L’85% delle diagnosi di tumore del polmone riguarda la forma non a piccole cellule, la più frequente. Un terzo di questi pazienti riceve una diagnosi di malattia in stadio localmente avanzato (stadio III), per un totale di circa 1.150 casi in Campania ogni anno. “La radioterapia è una componente decisiva nella cura dei tumori”, spiega Cesare Guida, Direttore di Radioterapia presso l’Ospedale del Mare di Napoli: “Le combinazioni terapeutiche utilizzate nel carcinoma polmonare localmente avanzato sono la chemioterapia somministrata insieme alla radioterapia (chemio-radioterapia concomitante) e la chemioterapia che precede la chirurgia (quando fattibile) o la radioterapia (chemio-radioterapia sequenziale)”.
 

Il ruolo dell’immunoterapia

A queste terapie si è aggiunta di recente anche l’immunoterapia: “Il tumore del polmone è una patologia complessa, ma oggi, grazie all’immuno-oncologia, lo scenario delle opzioni terapeutiche sta cambiando – sottolinea infatti Gridelli: “Questo approccio, in particolare nello stadio III localmente avanzato non operabile, può migliorare il controllo della malattia con una sopravvivenza a lungo termine.

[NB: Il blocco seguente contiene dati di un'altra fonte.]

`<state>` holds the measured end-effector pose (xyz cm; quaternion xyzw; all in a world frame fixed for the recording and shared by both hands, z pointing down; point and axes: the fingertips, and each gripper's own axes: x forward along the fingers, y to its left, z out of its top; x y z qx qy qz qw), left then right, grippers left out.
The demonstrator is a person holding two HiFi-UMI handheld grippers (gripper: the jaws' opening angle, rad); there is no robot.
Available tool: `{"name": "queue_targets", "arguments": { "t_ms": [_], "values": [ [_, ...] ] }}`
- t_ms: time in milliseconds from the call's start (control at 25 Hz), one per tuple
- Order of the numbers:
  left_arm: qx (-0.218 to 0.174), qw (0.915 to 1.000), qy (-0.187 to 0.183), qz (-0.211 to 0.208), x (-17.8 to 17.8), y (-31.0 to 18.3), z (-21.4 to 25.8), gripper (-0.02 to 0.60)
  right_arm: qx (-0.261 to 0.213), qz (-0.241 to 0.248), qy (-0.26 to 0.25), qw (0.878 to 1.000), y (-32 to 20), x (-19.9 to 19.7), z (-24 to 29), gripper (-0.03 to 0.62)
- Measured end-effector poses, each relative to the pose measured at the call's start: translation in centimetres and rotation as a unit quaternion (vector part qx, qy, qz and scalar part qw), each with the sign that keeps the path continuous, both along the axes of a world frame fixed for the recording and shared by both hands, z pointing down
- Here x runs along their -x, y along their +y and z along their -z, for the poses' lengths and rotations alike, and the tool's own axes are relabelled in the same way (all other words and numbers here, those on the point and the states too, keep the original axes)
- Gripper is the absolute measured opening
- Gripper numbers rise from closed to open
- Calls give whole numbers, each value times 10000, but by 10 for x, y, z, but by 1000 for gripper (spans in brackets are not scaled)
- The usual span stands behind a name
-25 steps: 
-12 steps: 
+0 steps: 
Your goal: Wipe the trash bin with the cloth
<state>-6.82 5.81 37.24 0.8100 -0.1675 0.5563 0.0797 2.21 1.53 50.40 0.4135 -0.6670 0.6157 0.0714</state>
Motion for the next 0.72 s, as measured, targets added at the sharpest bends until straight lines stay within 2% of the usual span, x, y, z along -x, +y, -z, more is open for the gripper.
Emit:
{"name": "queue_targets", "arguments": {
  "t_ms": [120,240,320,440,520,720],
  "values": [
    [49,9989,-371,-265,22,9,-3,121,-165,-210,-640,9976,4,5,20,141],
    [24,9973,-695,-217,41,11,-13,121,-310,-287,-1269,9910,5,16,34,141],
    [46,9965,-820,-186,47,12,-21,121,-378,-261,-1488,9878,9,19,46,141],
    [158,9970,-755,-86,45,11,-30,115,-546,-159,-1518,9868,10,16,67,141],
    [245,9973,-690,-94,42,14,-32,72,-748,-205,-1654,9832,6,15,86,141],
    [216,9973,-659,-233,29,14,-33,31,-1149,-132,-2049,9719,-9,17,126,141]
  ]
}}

I farmaci immuno-oncologici sono utilizzati in aggiunta ai trattamenti disponibili come la chemio-radioterapia standard. Il percorso terapeutico di questi pazienti prevede numerose visite al centro specializzato, prima per i cicli di chemio-radioterapia poi per l’immunoterapia di mantenimento. Nei pazienti già sottoposti a chemioterapia e radioterapia – chiarisce Gridelli - un tempo il trattamento si riteneva concluso ed erano possibili solo un monitoraggio e una valutazione ogni 3-4 mesi, per verificare lo stato della malattia ed eventuali sviluppi o recidive. I trattamenti immuno-oncologici, come durvalumab, si inseriscono proprio in questo arco di tempo. Durvalumab è la prima immunoterapia a dimostrare un beneficio significativo di sopravvivenza globale in questo stadio, con il 57% dei pazienti vivi a 3 anni e una riduzione del rischio di morte del 31%”. E’ quindi evidente che il percorso terapeutico del paziente debba essere sempre coordinato da un gruppo multidisciplinare di esperti, composto da chirurgo, oncologo e radioterapista per valutare, caso per caso, il miglior approccio di cura. “Anche durante la pandemia - conclude Gridelli - abbiamo finora garantito la continuità di cura a tutti i malati”.